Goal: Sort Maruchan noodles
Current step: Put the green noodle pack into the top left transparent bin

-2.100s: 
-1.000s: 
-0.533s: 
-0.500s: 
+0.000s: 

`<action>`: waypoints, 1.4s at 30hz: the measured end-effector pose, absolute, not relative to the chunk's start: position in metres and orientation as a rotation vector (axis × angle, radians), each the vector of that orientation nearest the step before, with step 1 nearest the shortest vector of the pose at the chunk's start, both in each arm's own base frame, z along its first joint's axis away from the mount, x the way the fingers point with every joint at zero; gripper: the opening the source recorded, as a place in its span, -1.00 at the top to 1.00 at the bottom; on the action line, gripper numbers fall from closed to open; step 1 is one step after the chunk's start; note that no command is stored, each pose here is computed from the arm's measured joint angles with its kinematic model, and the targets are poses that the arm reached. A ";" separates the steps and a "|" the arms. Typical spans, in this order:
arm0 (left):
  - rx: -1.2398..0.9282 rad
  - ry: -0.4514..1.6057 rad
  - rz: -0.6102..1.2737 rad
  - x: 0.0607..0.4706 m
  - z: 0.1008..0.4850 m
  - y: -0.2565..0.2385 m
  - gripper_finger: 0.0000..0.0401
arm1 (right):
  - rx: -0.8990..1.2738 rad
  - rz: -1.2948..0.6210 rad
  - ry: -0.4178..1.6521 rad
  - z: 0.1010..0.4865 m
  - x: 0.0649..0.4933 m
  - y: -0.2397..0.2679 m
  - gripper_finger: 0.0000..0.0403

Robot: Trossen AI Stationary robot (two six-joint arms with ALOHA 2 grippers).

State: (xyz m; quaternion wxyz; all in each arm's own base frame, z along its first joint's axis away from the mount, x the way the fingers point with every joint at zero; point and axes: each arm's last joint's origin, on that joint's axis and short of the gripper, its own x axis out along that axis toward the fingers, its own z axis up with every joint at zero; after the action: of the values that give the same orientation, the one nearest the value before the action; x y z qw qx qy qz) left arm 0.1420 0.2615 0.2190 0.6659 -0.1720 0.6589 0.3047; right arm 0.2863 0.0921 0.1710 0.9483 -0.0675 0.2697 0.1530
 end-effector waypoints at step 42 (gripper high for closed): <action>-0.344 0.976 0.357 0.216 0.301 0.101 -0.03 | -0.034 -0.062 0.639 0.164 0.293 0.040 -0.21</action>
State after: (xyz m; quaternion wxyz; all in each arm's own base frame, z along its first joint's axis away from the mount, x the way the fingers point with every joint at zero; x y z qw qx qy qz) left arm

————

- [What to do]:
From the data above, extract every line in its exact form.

- [Response to the exercise]:
Goal: Sort Maruchan noodles
Current step: Put the green noodle pack into the top left transparent bin

-2.100s: 
-1.000s: 
-0.533s: 
-0.500s: 
+0.000s: 

`<action>`: waypoints, 1.4s at 30hz: the measured end-effector pose, absolute, not relative to the chunk's start: position in metres and orientation as a rotation vector (axis × angle, radians), each the vector of that orientation nearest the step before, with step 1 nearest the shortest vector of the pose at the chunk's start, both in each arm's own base frame, z along its first joint's axis away from the mount, x the way the fingers point with every joint at zero; gripper: the opening the source recorded, as a place in its span, -1.00 at the top to 1.00 at the bottom; on the action line, gripper numbers fall from closed to open; step 1 is one step after the chunk's start; note that no command is stored, each pose here is computed from the arm's measured joint angles with its kinematic model, and the targets are poses that the arm reached. A ";" separates the steps and a "|" the arms. Typical spans, in this order:
arm0 (left):
  - rx: -1.2398..0.9282 rad
  - ry: -0.4514..1.6057 rad
  - rz: -0.6102..1.2737 rad
  - x: 0.0607..0.4706 m
  - z: 0.1008..0.4850 m
  - y: -0.2565..0.2385 m
  - gripper_finger: 0.0000..0.0401
arm1 (right):
  - rx: -0.8990..1.2738 rad
  - rz: -1.2948..0.6210 rad
  - ry: -0.4178..1.6521 rad
  - z: 0.1010..0.4865 m
  - x: 0.0649..0.4933 m
  - y: -0.2397..0.2679 m
  - gripper_finger: 0.0000..0.0403

Robot: Trossen AI Stationary robot (two six-joint arms with ALOHA 2 grippers).

State: (xyz m; quaternion wxyz; all in each arm's own base frame, z along its first joint's axis away from the mount, x the way the fingers point with every joint at zero; point and axes: each arm's last joint's origin, on that joint's axis and short of the gripper, its own x axis out along that axis toward the fingers, its own z axis up with every joint at zero; after the action: of the values that give the same orientation, the one nearest the value before the action; x y z qw qx qy qz) left arm 0.1420 0.2615 0.2190 0.6659 -0.1720 0.6589 0.3047; right arm 0.2863 0.0921 0.1710 0.9483 -0.0675 0.2697 0.1530
 end-effector waypoints at step 42 (gripper high for closed): <action>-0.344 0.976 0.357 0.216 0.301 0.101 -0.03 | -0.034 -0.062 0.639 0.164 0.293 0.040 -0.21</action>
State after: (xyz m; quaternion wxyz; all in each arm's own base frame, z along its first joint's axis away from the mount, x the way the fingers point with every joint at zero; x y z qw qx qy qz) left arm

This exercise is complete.